» **Items from a dataset**
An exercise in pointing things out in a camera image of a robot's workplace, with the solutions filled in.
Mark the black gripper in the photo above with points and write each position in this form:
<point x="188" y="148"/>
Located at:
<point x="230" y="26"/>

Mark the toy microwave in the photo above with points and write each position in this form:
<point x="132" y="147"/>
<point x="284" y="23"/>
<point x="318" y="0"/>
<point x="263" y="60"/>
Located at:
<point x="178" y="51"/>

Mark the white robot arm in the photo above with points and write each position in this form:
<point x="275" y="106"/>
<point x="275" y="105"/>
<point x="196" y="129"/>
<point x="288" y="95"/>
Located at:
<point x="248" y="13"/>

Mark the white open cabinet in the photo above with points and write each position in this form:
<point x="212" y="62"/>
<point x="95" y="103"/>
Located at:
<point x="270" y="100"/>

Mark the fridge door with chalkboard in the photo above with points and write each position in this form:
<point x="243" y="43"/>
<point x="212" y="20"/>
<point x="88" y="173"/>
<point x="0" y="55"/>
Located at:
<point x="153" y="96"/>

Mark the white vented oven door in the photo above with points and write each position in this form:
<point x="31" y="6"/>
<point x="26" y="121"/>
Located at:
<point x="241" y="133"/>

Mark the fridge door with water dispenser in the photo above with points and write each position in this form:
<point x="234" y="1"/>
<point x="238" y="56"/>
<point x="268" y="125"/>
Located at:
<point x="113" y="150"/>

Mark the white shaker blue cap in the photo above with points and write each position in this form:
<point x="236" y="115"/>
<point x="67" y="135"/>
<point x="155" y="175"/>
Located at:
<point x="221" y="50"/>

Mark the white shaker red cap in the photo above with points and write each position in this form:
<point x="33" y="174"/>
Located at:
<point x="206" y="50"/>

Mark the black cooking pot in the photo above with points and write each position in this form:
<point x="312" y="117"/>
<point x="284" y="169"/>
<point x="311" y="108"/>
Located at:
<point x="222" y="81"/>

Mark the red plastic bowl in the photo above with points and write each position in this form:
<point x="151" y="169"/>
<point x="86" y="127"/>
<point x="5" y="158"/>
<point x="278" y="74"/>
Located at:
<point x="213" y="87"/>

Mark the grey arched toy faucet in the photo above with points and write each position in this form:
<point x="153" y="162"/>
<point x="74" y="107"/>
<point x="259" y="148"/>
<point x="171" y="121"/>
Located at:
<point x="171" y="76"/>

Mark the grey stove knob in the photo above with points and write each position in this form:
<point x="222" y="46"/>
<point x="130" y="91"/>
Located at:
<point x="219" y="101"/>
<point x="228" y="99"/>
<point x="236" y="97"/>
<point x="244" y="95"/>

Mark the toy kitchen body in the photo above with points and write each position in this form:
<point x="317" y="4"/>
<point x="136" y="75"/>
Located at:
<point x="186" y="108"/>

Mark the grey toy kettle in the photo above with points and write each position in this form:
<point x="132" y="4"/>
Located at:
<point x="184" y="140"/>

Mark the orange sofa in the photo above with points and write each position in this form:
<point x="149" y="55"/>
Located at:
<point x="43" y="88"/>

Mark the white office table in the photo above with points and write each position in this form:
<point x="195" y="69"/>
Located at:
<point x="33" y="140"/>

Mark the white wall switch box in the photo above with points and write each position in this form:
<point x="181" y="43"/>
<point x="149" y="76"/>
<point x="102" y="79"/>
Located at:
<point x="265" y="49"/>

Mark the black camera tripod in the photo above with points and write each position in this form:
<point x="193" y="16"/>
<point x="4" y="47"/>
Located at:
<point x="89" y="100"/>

» **DIRECTIONS**
Every line of the data above should be retyped precisely.

» **WORKED SOLUTION**
An exercise in pointing things out in a camera image of a robot's workplace, with the solutions filled in.
Mark the black gripper in the photo above with points and write each position in this form:
<point x="188" y="148"/>
Located at:
<point x="230" y="26"/>

Mark the toy microwave in the photo above with points and write each position in this form:
<point x="132" y="147"/>
<point x="284" y="23"/>
<point x="318" y="0"/>
<point x="263" y="60"/>
Located at:
<point x="178" y="51"/>

Mark the white robot arm in the photo above with points and write each position in this form:
<point x="275" y="106"/>
<point x="275" y="105"/>
<point x="196" y="129"/>
<point x="288" y="95"/>
Located at:
<point x="248" y="13"/>

Mark the white open cabinet in the photo above with points and write each position in this form:
<point x="212" y="62"/>
<point x="95" y="103"/>
Located at:
<point x="270" y="100"/>

Mark the fridge door with chalkboard in the photo above with points and write each position in this form:
<point x="243" y="43"/>
<point x="212" y="20"/>
<point x="88" y="173"/>
<point x="0" y="55"/>
Located at:
<point x="153" y="96"/>

Mark the white vented oven door in the photo above with points and write each position in this form:
<point x="31" y="6"/>
<point x="26" y="121"/>
Located at:
<point x="241" y="133"/>

Mark the fridge door with water dispenser in the photo above with points and write each position in this form:
<point x="234" y="1"/>
<point x="238" y="56"/>
<point x="268" y="125"/>
Located at:
<point x="113" y="150"/>

Mark the white shaker blue cap in the photo above with points and write each position in this form:
<point x="236" y="115"/>
<point x="67" y="135"/>
<point x="155" y="175"/>
Located at:
<point x="221" y="50"/>

Mark the white shaker red cap in the photo above with points and write each position in this form:
<point x="33" y="174"/>
Located at:
<point x="206" y="50"/>

Mark the black cooking pot in the photo above with points and write each position in this form:
<point x="312" y="117"/>
<point x="284" y="169"/>
<point x="311" y="108"/>
Located at:
<point x="222" y="81"/>

Mark the red plastic bowl in the photo above with points and write each position in this form:
<point x="151" y="169"/>
<point x="86" y="127"/>
<point x="5" y="158"/>
<point x="278" y="74"/>
Located at:
<point x="213" y="87"/>

Mark the grey arched toy faucet in the photo above with points and write each position in this form:
<point x="153" y="162"/>
<point x="74" y="107"/>
<point x="259" y="148"/>
<point x="171" y="121"/>
Located at:
<point x="171" y="76"/>

Mark the grey stove knob in the photo above with points and write each position in this form:
<point x="222" y="46"/>
<point x="130" y="91"/>
Located at:
<point x="219" y="101"/>
<point x="228" y="99"/>
<point x="236" y="97"/>
<point x="244" y="95"/>

Mark the toy kitchen body in the photo above with points and write each position in this form:
<point x="317" y="4"/>
<point x="136" y="75"/>
Located at:
<point x="186" y="108"/>

Mark the grey toy kettle in the photo above with points and write each position in this form:
<point x="132" y="4"/>
Located at:
<point x="184" y="140"/>

Mark the orange sofa in the photo above with points and write each position in this form:
<point x="149" y="55"/>
Located at:
<point x="43" y="88"/>

Mark the white office table in the photo above with points and write each position in this form:
<point x="195" y="69"/>
Located at:
<point x="33" y="140"/>

Mark the white wall switch box in the photo above with points and write each position in this form:
<point x="181" y="43"/>
<point x="149" y="76"/>
<point x="102" y="79"/>
Located at:
<point x="265" y="49"/>

Mark the black camera tripod in the photo above with points and write each position in this form:
<point x="193" y="16"/>
<point x="4" y="47"/>
Located at:
<point x="89" y="100"/>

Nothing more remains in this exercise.